10. This predestination is in accord with the nature of eternal life and all the Scriptural nomenclature by which it is designated.

11. It also agrees with the nature of eternal death and all the names by which that death is described in Scripture.

12. This predestination underscores that sin is actual disobedience and therefore the meritorious cause of condemnation. For this reason predestination must be understood in the context of the fall and sin. [Jacobus Arminius, Declaration of Sentiments, trans. by W. Stephen Gunter, 137.]

Okay, so this is twelve of the twenty theses. Let me provide the remaining eight later.
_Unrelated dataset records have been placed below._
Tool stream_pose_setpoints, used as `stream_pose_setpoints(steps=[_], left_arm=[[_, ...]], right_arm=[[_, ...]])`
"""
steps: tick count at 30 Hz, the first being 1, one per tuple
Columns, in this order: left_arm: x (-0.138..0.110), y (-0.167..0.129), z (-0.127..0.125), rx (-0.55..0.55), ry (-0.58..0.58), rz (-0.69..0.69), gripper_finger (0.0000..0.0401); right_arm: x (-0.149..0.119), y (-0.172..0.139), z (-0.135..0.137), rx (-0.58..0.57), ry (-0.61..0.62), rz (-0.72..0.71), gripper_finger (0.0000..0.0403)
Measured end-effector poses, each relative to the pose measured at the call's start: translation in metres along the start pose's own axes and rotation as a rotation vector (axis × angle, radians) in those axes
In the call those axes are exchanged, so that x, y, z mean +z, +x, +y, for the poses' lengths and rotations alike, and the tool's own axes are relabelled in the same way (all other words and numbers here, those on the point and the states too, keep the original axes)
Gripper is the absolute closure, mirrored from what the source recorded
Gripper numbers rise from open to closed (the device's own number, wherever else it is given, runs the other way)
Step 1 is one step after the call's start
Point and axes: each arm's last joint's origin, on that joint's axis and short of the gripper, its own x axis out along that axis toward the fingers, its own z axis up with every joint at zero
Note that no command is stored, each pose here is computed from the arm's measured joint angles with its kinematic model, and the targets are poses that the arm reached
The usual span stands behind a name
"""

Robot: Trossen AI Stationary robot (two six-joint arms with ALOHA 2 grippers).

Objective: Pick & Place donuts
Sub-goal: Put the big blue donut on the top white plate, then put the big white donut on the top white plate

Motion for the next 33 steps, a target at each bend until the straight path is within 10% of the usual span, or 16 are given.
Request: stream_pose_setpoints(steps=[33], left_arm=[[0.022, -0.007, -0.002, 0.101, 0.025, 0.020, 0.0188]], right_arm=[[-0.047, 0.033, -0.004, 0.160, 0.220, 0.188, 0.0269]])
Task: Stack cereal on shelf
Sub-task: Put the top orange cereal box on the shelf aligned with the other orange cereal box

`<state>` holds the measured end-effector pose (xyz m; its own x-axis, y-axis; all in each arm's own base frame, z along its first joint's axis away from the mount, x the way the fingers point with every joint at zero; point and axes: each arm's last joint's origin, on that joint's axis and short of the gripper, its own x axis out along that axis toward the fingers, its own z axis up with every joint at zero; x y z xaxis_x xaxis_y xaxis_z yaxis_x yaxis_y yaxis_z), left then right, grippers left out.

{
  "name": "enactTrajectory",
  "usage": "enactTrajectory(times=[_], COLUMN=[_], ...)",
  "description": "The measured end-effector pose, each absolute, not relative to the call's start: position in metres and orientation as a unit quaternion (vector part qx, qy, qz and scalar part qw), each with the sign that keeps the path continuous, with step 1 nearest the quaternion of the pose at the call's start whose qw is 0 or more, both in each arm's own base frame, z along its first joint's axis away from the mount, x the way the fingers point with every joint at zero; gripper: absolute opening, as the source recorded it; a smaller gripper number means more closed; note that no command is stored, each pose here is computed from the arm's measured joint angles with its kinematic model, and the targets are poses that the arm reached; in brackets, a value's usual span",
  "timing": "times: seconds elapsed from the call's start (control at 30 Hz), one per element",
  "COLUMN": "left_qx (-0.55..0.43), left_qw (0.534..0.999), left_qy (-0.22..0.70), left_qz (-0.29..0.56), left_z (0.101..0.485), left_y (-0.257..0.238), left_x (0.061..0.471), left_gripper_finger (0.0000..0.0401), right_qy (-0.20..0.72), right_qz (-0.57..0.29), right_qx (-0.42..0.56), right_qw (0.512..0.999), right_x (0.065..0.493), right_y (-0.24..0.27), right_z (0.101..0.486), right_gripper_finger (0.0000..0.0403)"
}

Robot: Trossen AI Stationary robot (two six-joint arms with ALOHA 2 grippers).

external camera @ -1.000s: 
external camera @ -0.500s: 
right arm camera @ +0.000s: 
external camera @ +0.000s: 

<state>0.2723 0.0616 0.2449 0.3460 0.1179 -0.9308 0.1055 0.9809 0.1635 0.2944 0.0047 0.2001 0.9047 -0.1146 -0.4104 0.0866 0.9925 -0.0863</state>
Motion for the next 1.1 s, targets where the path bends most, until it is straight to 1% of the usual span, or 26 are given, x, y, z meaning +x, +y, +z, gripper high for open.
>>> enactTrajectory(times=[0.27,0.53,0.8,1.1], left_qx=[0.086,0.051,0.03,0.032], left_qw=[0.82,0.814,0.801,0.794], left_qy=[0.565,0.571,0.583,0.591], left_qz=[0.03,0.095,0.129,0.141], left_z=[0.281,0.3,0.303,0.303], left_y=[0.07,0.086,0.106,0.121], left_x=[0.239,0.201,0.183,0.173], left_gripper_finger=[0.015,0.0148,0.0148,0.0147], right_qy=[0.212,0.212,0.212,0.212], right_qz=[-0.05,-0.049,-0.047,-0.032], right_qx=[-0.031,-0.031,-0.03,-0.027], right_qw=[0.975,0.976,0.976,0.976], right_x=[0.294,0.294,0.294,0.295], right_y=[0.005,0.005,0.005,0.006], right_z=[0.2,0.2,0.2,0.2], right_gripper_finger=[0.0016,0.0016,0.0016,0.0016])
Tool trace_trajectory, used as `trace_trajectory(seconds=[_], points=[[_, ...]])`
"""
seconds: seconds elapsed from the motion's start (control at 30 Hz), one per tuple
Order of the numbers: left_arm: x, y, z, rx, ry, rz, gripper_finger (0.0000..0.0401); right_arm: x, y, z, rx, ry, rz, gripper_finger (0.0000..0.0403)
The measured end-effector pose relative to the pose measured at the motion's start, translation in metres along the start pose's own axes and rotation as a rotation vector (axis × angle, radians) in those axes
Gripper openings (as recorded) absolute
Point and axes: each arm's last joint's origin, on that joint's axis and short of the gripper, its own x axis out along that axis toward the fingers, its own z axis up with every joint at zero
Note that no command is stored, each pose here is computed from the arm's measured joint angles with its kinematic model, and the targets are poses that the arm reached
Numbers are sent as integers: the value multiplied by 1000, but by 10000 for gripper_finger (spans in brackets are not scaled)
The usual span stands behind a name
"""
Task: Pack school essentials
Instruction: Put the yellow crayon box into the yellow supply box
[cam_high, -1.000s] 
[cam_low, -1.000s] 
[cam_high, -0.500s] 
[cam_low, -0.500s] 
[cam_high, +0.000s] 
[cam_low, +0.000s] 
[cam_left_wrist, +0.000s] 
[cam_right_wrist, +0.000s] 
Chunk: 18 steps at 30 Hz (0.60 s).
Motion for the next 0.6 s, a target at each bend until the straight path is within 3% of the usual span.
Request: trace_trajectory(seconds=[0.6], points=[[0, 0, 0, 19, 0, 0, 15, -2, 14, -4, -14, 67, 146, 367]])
I think one thing (of many) that stands out to me from Arminius’ view of predestination is how he explicitly ties it into creation. This is different from the way that us Evangelical Calvinists articulate this. We believe that Pre-destination finds its primary referent in the life of God, in particular, in God’s elected life for us in Jesus Christ; and we see, as corollary of this, election as Pre-destination’s outworking in and through the history of redemption. Arminius’ view falls prey to collapsing God’s life into the creation in a way that ultimately presents a fissure between the Father and the Son. When the Son becomes flesh (incarnate), he begins to play out the purposes that Arminius believes are for a humanity that is abstracted out from the life of God; once Jesus enters into this situation (of predestination), he simply becomes (adopts) a humanity (like ours) that is given shape by this decree of election/reprobation. And which ultimately has nothing to do with God’s Self-determinate life. Jesus becomes a creature, and subordinated from God’s life as the means or instrument through which God saves the elect; but He ceases to have a necessary bearing on the shape of God’s life.

Once Saved-Always Saved . . . "My Choice Theology"
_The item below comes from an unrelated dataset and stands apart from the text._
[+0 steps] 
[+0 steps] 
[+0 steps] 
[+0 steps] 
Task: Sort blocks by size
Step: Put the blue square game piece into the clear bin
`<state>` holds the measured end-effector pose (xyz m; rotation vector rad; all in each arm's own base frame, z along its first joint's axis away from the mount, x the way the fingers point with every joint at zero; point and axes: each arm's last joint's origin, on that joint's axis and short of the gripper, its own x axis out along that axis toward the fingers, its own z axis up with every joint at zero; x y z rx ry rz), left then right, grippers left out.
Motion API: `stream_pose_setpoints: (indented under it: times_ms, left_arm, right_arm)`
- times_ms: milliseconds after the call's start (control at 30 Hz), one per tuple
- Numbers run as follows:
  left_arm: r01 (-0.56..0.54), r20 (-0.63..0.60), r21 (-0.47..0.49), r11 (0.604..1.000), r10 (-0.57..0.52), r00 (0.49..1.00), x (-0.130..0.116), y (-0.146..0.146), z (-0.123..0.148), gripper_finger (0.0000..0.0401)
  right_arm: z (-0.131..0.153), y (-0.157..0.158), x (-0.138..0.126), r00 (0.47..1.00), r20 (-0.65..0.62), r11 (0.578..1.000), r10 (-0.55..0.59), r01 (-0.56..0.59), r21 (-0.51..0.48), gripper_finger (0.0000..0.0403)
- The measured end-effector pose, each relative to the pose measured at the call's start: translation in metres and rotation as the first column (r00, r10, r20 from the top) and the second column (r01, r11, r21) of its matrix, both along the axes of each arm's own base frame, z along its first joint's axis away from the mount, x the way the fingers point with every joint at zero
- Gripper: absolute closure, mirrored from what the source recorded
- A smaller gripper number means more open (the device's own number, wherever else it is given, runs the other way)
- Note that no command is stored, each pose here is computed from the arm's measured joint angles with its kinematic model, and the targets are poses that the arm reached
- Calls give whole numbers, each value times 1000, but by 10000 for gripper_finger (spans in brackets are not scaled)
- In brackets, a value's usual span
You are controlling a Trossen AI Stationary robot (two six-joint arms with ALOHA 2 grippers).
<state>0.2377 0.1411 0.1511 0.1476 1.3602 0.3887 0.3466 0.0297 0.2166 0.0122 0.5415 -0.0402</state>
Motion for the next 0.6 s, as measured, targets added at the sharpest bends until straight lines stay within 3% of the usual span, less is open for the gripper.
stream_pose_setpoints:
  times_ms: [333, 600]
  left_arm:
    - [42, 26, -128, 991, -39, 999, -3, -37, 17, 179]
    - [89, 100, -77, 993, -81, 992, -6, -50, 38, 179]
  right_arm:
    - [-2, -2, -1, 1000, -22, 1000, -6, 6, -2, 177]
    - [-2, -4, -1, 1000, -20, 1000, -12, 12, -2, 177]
. . . I’ve heard this phraseology twice this last week. Once from a blogger in a comment meta — saying that he does not believe in it, and further, believes that it is a damaging teaching for the body of Christ at large — and then second in conversation (just yesterday) with a brother in Christ who informed me of something he heard from a prominent voice in American Christendom, who said the same thing as this blogger I just mentioned. Both of them had the same rationale; viz. they believe that belief in once saved-always saved provides the possibility for lax moral living by Christians (anti-nomianism), and that these Christians will potentially try to use this concept as a license to live in sinful lifestyles (or see salvation as fire-insurance and a license to sin). Let me highlight why, for a variety of reasons, this is wrong thinking (seriously flawed); from both parties.
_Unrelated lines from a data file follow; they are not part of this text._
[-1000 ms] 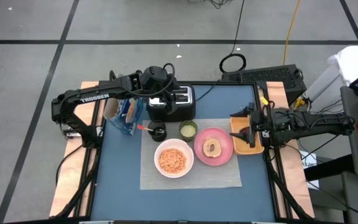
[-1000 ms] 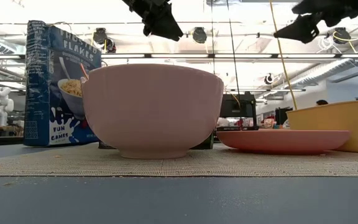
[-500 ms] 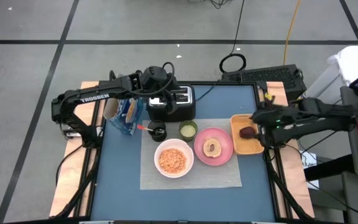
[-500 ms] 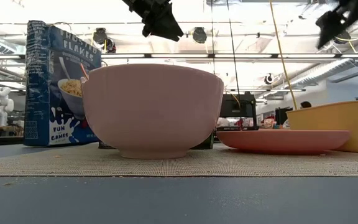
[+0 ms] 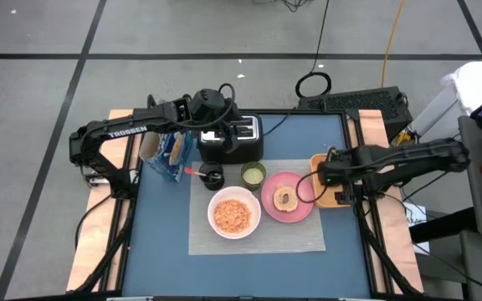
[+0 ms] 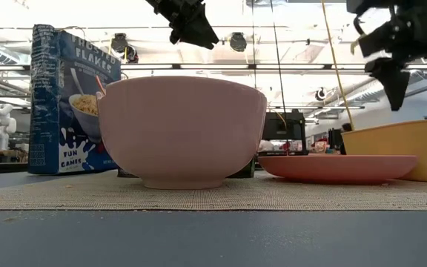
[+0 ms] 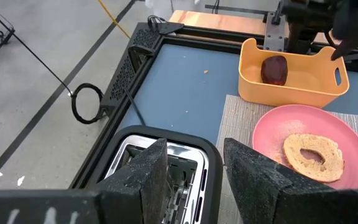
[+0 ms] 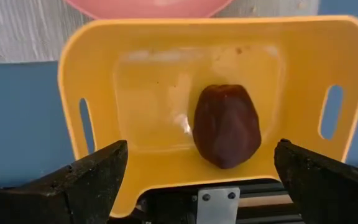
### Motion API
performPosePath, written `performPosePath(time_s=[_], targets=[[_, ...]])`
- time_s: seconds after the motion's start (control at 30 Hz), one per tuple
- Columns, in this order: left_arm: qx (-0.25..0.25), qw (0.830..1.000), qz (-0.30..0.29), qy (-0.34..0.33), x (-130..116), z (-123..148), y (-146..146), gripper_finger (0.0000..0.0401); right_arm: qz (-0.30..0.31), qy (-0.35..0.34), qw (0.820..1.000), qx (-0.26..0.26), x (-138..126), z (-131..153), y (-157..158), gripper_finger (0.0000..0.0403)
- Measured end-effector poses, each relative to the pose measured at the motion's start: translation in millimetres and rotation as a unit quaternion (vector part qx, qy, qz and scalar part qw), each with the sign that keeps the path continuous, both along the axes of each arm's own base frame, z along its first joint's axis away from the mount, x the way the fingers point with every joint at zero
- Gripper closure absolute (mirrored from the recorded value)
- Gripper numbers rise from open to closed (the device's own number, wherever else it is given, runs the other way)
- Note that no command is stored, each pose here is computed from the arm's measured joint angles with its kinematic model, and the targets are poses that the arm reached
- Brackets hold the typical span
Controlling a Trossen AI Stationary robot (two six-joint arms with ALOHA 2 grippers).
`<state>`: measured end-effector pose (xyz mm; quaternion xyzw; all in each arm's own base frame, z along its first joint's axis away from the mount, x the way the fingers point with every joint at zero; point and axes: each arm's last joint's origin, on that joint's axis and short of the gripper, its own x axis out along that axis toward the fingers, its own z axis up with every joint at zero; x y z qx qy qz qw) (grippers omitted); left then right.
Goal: Arrange a breakfast setting
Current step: Put the apple on the top right of the gray mat
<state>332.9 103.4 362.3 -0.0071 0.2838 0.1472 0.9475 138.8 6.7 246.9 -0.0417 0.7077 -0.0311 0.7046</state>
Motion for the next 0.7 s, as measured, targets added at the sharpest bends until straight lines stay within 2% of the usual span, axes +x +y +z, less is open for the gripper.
performPosePath(time_s=[0.27,0.57,0.7], targets=[[0.0,1.0,0.0,0.0,0,0,0,0.0235,-0.005,0.029,1.0,0.0,10,-19,-11,0.0012],[0.0,1.0,0.0,0.0,0,0,0,0.0235,-0.026,0.045,0.999,0.001,14,-24,-18,0.0012],[0.0,1.0,0.0,0.0,0,0,0,0.0235,-0.012,0.037,0.999,0.002,17,-30,-21,0.0012]])
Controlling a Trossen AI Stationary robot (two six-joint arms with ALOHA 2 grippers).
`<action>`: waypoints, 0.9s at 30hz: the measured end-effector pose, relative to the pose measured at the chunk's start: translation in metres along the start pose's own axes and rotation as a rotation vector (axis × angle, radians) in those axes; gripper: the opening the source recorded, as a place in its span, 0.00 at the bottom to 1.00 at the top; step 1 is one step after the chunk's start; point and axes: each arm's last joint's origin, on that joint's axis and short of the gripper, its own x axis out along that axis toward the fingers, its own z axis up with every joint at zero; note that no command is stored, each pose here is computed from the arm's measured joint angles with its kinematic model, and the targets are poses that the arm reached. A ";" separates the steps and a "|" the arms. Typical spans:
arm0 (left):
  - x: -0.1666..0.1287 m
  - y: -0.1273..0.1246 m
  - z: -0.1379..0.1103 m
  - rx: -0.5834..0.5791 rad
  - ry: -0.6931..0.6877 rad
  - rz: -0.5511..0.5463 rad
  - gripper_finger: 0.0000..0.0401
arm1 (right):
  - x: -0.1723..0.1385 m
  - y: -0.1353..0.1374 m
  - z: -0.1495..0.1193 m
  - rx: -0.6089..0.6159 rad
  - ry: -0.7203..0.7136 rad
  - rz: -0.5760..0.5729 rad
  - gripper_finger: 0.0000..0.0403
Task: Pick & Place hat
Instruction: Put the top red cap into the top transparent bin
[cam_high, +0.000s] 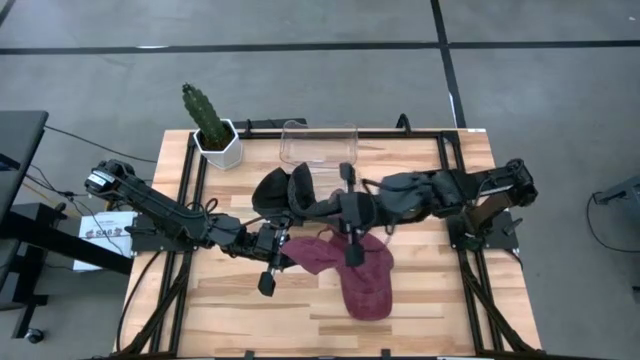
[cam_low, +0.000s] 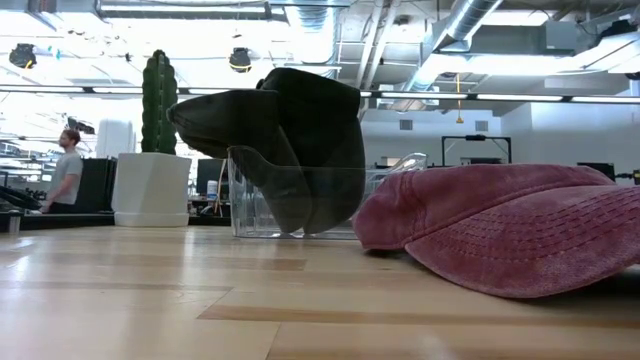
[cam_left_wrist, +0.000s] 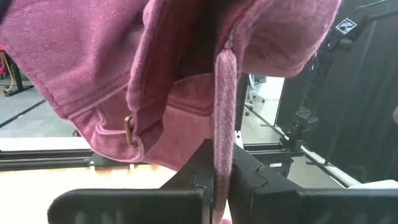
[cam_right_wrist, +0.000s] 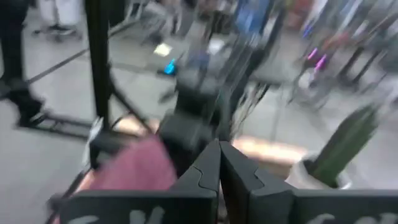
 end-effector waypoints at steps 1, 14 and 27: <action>0.000 0.000 0.000 0.000 0.001 0.000 0.04 | -0.003 0.001 0.006 -0.029 -0.030 -0.039 0.00; 0.000 0.001 -0.002 0.005 0.024 0.013 0.04 | -0.048 0.054 0.018 -0.302 0.123 -0.320 0.00; -0.001 0.001 -0.002 0.002 0.023 0.012 0.04 | -0.081 0.121 -0.005 -0.397 0.199 -0.105 0.29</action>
  1. The first problem with this kind of reasoning, just at a logical level, is that its premise argues from the consequences (which is a formal fallacy of logic); and thus it is a non-starter (this is all I would really need to say in order to provide a “defeater” for this kind of argument).
  2. It is theologically un-tenable: If God’s life in Christ is salvation; then the concept of once saved-always saved never gets off the ground since it presupposes that salvation is centered in “me” (and thus “I” can lose it) and not Christ.
  3. It presupposes that the Arminian paradigm of conditional election is the only Biblical alternative to understanding God’s role in the provision of salvation.
  4. It ignores passages of Scripture that make it clear that we are born again of an imperishable seed (cf. I Pet. 1.23; II Jn. 2; etc.)
  5. It bottoms out in a works righteousness salvation that I must procure by maintaining a certain indeterminate level of good works.
  6. And there are more problems . . .

I just wanted to quickly address this; these are some of the issues and problems with this kind of thinking. If salvation hinges on “my choice,” then God is at my behest; and “my choice” takes precedence and shapes His choice — thus by implication, the creation (me) shapes who God is in salvation; or in other words, shapes His life. He is now held captive by me, and is no longer sovereign, free-self determinate God; because “my choice” theology determines how he must act, and thus he is determined to be who He is by me . . . yikes!